箕面市歯科医師会では, 箕面市の訪問看護事業の一貫として平成2年度より在宅歯科診療事業を開始, 延べ364人の依頼者があった。スタート時は, 年間15人であった依頼者もここ数年では50人前後を数えるまでに至った。毎年, 75歳から85歳までの依頼が多いが90歳以上の依頼も増加しつつある。また, 有病患者, 寝たきりの患者によっては治療が困難を窮め, そのために再度依頼する患者も多く数え, 依頼件数の半数が再度依頼のあった年もみられた。
在宅歯科診療事業では, 患者に早期に治療が施せるよう考案した箕面方式を実施してきた。

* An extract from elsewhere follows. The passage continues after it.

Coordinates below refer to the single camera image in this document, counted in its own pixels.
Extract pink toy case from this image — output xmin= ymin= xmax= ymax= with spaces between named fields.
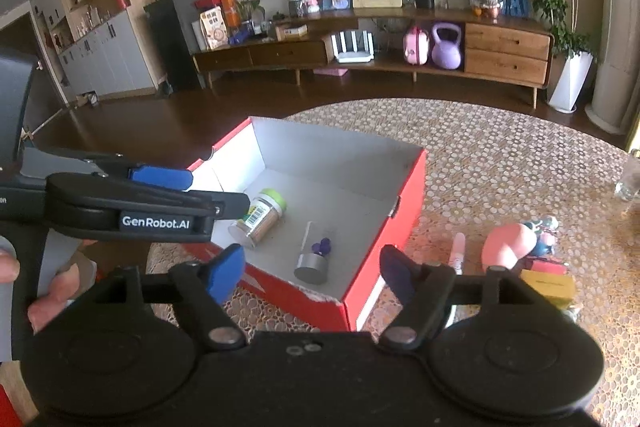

これは, 依頼者から行政の担当部に在宅歯科診療依頼の申し込みがあると, ただちに在宅委員会委員長に連絡が人り, かかりつけ歯科医の有無依頼者の希望, 地域などの点から考慮して, 在宅歯科診療登録医の中から担当医を選定する。担当登録医は, 家庭訪問調査を行い, 診療が可能な場合そのまま診療に入る。その結果依頼申し込みから家庭訪問調査までの期間, 調査から診療開始までの期間, さらには依頼から診療開始までの平均日数はそれぞれ5.1日, 3.2日, 8.3日であった。
今後も, 迅速に在宅歯科診療に対応するとともに, より安全に寝たきり菖齢者の治療に従事できる環境の整備と口腔衛生の向上に務める必要があると考える。